The tensegrity model also provided a potential explanation for how physically deforming the shape of a tissue, as observed in the embryo, could influence cell growth and function. Studies with stick-and-string tensegrity models showed that when cells are deformed, their internal cytoskeletal filament networks rearrange in a coordinated manner much like how our muscles and bone change their relative positions when we distort our bodies. Importantly, work from many laboratories has revealed that much of the cell's biochemical machinery that mediates signal transduction, metabolism and protein synthesis as well as RNA synthesis and DNA replication involves ‘solid-state’ biochemistry: many of the participating enzymes and substrate are immobilized on molecular scaffolds at the membrane, in the cytoplasm or within the nucleus (reviewed in [15]). As physical deformation of individual molecules or molecular assemblies can influence their thermodynamic and kinetic behaviours, this provided a way to link changes in cell shape to alterations in intracellular biochemistry that mediate cell fate decisions [16].
As I mentioned above, Judah Folkman had shown that there is a direct correlation between cell shape and growth in the 1970s; however, critics argued that these findings could be explained by changes in cell-matrix adhesions or soluble factors. Thus, to test this idea directly, it would be necessary to devise an experimental system whereby we could vary cell shape in a controlled manner independently of changes in extracellular matrix contacts or soluble factors. We accomplished this working in collaboration with George Whitesides by using a soft lithography-based microcontact printing method he developed to microfabricate single cell-sized adhesive islands coated with a constant saturating density of extracellular matrix separated by non-adhesive regions [17]. Using this method, for example, it is possible to make round fibronectin-coated islands in progressively smaller sizes such that individual cells spread and take on a round pancake-like form on the large islands, exhibit a more compact cupcake-like shape on a mid-sized island and appear almost spherical like a golf ball-on-a-tee on the tiniest island. When we cultured various types of cells on these substrates in chemically defined medium containing a saturating amount of soluble growth factor, we found that spread cells proliferated, near spherical cells underwent apoptosis and moderately spread cells switched on a differentiation programme [17–19]. Later, by making square-shaped islands (and cells), we could show that when stimulated with motility factors, these cells preferentially extended motile processes from their corners in the regions of highest stress [20]. In short, we were able to confirm that physical distortion of cells does indeed switch them between different fates, even in the presence of an excess amount of soluble growth factors.

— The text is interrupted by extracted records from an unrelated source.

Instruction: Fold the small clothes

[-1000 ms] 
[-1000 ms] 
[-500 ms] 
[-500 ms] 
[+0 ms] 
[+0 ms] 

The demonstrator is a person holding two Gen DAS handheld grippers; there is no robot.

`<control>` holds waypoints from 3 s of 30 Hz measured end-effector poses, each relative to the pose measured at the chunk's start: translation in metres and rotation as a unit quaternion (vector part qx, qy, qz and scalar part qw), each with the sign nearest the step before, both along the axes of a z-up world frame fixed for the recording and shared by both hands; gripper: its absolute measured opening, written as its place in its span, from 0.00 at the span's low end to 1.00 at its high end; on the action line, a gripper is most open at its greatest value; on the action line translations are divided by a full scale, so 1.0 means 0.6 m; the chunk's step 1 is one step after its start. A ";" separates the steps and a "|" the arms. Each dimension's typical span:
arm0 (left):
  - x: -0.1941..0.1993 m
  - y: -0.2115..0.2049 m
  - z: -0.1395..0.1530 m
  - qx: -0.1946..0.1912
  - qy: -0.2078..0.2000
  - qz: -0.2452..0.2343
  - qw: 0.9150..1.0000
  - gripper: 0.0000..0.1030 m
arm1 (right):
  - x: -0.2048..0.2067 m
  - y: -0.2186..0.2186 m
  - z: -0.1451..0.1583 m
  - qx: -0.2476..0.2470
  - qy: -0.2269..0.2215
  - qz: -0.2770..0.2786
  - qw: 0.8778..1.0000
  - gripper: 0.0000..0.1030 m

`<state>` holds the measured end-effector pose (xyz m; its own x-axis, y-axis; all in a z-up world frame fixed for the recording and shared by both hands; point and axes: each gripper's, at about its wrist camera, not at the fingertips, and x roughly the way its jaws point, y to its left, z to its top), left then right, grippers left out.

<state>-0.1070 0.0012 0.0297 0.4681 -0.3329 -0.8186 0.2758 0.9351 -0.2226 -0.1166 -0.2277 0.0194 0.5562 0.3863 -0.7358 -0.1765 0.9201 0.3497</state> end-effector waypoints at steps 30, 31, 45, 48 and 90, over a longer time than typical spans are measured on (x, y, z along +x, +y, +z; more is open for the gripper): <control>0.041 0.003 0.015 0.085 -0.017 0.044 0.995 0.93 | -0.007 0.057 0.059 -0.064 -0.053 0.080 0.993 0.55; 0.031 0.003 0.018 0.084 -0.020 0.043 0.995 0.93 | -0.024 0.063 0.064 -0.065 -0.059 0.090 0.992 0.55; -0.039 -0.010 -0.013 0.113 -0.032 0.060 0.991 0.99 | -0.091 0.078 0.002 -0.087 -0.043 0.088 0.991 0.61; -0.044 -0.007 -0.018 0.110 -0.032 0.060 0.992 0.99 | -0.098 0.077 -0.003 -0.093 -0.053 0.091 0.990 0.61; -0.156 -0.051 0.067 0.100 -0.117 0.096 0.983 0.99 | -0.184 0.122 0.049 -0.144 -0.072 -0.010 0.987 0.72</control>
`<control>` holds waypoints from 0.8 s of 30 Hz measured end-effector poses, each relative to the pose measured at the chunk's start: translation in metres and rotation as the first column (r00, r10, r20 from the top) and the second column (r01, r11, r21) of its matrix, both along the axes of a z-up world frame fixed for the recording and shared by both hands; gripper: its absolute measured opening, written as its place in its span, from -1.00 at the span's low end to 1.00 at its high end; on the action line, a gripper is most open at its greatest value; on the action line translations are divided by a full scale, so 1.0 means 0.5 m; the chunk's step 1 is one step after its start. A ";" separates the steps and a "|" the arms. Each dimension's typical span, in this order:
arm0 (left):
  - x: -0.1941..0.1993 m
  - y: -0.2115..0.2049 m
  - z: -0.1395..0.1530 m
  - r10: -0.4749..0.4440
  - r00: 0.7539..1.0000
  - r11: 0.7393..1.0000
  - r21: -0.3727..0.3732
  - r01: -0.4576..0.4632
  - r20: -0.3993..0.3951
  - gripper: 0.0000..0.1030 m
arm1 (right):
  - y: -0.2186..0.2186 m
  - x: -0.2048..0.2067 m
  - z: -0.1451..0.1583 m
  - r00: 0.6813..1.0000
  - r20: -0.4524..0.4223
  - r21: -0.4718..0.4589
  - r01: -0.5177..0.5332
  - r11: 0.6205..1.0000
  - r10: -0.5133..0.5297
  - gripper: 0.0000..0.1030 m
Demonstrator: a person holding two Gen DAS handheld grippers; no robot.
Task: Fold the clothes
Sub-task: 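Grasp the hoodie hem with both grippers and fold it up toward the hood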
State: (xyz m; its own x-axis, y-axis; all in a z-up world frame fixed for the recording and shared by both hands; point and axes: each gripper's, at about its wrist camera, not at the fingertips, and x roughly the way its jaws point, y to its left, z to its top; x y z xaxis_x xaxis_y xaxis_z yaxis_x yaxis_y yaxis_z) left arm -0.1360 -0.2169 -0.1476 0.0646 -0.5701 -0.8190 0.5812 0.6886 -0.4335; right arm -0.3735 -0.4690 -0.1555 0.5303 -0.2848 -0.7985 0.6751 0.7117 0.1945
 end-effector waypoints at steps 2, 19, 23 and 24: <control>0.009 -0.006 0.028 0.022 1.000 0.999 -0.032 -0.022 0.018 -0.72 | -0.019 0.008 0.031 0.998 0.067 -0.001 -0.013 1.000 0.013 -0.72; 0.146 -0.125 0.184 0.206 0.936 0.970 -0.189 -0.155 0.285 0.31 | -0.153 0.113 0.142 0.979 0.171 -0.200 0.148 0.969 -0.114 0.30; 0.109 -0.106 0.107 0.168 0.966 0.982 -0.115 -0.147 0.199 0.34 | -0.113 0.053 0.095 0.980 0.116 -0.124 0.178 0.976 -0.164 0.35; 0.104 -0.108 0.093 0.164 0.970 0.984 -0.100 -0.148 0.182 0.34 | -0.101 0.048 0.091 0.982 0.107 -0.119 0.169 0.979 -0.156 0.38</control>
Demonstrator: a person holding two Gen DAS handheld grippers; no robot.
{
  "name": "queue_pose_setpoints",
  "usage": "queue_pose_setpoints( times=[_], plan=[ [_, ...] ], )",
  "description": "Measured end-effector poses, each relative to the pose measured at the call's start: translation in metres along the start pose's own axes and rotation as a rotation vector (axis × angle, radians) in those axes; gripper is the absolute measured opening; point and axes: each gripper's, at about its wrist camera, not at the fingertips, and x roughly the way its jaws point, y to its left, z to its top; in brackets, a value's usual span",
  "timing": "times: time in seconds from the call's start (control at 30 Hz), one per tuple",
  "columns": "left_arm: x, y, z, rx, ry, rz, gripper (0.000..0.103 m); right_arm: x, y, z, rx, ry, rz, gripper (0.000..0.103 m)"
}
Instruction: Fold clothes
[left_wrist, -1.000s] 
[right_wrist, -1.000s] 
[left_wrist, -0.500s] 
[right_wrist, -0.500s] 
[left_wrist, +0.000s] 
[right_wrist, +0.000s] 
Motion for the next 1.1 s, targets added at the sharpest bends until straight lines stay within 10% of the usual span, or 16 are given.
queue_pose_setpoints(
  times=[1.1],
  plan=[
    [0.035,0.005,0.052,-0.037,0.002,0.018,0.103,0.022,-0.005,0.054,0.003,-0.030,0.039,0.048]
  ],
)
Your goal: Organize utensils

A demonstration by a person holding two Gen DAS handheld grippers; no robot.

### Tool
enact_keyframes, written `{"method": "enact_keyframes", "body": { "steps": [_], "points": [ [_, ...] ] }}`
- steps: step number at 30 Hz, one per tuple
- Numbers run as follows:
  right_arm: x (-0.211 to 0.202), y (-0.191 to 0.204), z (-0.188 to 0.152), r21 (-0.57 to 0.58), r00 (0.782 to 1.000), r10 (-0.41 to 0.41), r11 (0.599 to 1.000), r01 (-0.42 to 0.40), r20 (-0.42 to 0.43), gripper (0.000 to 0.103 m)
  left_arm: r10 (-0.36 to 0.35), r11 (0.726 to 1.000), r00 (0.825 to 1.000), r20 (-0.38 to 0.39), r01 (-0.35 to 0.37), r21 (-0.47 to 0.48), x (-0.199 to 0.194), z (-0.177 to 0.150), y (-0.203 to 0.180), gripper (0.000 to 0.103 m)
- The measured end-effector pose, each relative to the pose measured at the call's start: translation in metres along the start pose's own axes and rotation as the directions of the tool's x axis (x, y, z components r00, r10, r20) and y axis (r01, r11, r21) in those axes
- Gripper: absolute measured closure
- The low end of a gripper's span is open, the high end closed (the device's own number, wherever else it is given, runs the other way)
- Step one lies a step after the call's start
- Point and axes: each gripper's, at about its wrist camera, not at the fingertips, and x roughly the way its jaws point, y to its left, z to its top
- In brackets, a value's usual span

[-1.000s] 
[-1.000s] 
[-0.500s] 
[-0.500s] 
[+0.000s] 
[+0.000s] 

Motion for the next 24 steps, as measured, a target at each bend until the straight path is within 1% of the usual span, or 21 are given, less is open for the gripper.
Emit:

3. Molecular basis of cellular mechanotransduction
At the time I entered research, it was well known that physical forces due to blood flow, shear, weight-lifting and gravity influence tissue form and function at the macro-scale, and some groups had even demonstrated experimentally that mechanical forces can influence cell behaviour in vitro. However, no one could explain how cells sense and respond to mechanical forces at the molecular level, or what is known as ‘cellular mechanotransduction’. One of the most important insights that emerged from the cellular tensegrity model is that, if this building system is used to stabilize internal cell structure, then mechanical forces should be preferentially transmitted across the cell's surface via molecules that physically connect external adhesive scaffolds (e.g. extracellular matrix and cell–cell adhesion receptors) to the internal cytosketal framework of the cell. This led us to predict that transmembrane cell surface matrix receptors, such as integrins, should act as ‘mechanoreceptors’ in that they would provide a specific molecular pathway for sensing mechanical signals and transmitting them across the plasma membrane [2].
To test this hypothesis, we developed a cell magnetometry technique in which we coated micrometre-sized magnetic beads with ligands for integrins or other cell surface receptors, bound them to cells and then applied twisting (torque) or pulling (tensional) forces to the cells over these specific molecular connections. This work led to the first experimental demonstration that integrins do indeed serve as mechanoreceptors, and that they transmit these forces across the cell surface and to the cytoskeleton [9]. By measuring how far the beads distorted in response to the applied stress, we were able to carry out stress–strain analysis on individual living cells. This analysis revealed that living cells exhibit a linear stiffening response by increasing their stiffness in direct proportion as the applied stress is raised, that this response is mediated by all three cytoskeletal filament networks (actomyosin filaments, microtubules and intermediate filaments) and that the overall stiffness is governed by the level of prestress (isometric tension) in the cell [9]. All of these results were predicted by both stick-and-string cellular tensegrity models [9] and a mathematical formulation of this theory [12].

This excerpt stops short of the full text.